With these feelings of threat, both countries are investing a lot in the heroization of these fighters on a very institutional level. And these create very weird situations: historical bases present in Lithuania now are romanticised as continuations of the paramilitary bases of the Forest Brotherhood – the awkward problem is that the Soviets built those bases as a way of maintaining control over the region. Plus, both of these states have centralized right-wing governments that somehow, as part of new national myths, are celebrating dissent and rebellion. This has some people very confused about what kind of message is being sent – romanticising fighters who were outside gov't control while cracking down oneself on internal opposition. And all that.

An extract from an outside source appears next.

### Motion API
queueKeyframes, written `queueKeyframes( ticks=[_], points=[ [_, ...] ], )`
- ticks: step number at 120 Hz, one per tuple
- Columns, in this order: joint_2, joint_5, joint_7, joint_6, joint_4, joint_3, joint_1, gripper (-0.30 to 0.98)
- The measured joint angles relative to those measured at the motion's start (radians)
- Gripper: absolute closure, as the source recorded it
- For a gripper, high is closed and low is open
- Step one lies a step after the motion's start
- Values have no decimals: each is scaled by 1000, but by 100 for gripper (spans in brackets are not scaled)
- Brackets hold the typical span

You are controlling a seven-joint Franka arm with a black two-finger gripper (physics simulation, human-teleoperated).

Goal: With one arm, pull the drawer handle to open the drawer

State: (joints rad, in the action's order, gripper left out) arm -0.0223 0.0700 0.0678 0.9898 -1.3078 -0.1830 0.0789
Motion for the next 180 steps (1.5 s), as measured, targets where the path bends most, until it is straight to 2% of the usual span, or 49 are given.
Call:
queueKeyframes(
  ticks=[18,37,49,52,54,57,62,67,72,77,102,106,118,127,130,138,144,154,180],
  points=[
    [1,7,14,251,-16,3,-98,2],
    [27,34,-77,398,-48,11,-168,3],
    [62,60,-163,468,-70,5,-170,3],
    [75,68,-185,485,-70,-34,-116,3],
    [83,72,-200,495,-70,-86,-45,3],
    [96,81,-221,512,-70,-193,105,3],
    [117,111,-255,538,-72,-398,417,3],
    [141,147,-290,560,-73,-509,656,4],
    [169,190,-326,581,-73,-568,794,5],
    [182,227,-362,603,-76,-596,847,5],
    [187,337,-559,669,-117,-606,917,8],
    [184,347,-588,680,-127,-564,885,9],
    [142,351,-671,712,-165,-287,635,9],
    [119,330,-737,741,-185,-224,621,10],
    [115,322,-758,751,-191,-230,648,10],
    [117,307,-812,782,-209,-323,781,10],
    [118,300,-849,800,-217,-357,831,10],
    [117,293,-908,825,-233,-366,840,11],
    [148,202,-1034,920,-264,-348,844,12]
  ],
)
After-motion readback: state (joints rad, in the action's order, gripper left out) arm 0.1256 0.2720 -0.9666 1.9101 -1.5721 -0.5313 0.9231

Another hint that's a bit disturbing is that partisans (paramilitary fighters) like the Forest Brothers and the Polish irregular forces only ever fought in a state of emergency. And if you want to compare yourself, as a government, to heroic partisans then you start tapping into this discourse of extra-legal measures that make you accountable to no one.

One powerful way that romanticised partisans make some people uncomfortable is linked to a thinker named Carl Schmitt, a German political scientist who wobbled between supporting or rejecting the Nazi's back in the day. His thought is based on three ideas:
1
Politics is a process of splitting people into friends and enemies. This creates a black-and-white approach that some feel causes way, way too many problems in the modern world.
2
The leader of a country is empowered (by the democratic people) to make even radical changes in the law. These changes tend to bypass the checks and balances of a healthy, democratic system.
3
The partisan is the last true remaining political fighter. He's the last hope of occupied countries after official armies capitulate.
Leaders like Kaczynski, the de facto head of the Law and Justice party (and supposed power behind the Polish president), admit that Schmidt is important to him, as is Machiavelli. Which is worrying for some because the memory of these paramilitaries has become connected to an agenda that allows for anti-democratic, pro-authoritarian (or at least problematically-nationalist) tendencies to surface at a high political level. And so a set of dirty, hungry, doomed soldiers fighting what proved to be a last, exhausting battle happened to become very, very important chess pieces. Which makes any attempt to resist this public, selective memory an act of betrayal or suspicion (see the story of the Polish museum from yesterday).

In the past, says Felix, it was mostly football fans who promoted irregular fighters as a symbol of heroism and nationalism. But since 2016, at least in Poland, the state took up the job and introduced official commemorization into public institutions. The irregular fighters were portrayed almost exclusively as protectors of the people, rescuers of Jews and so on. But, like in Ukraine (where independence fighters had, for a time, collaborated with Hitler), there are dark parts of that history that are neither recognized nor dealt with. And when another country (Russia, for example) knows those dark bits and still sees 'democratic' gov'ts propping them up as heroes, then they call the West out on their bullshit and use it as propaganda for their own purposes.

But that's all the time we have today – we're about to head out on an excursion. People complain that Slubice and Frankfurt are a little ugly. "Yes that's true," Felix says, "but remember this is the result of war and border changes. It's not just a place struggling with memory, but with the reality of war." There was a beautiful medieval town once. It was bombed: we're looking at a place built up from scratch. With little a bell installed on the riverbank dedicated, in 1953, to peace. But meanwhile, in forests thousands of kilometres to the east, the last partisans were still fighting and still dying. And badly at that.

But luckily their ghosts were preserved in a freezer only to be proved, in our day, very useful indeed.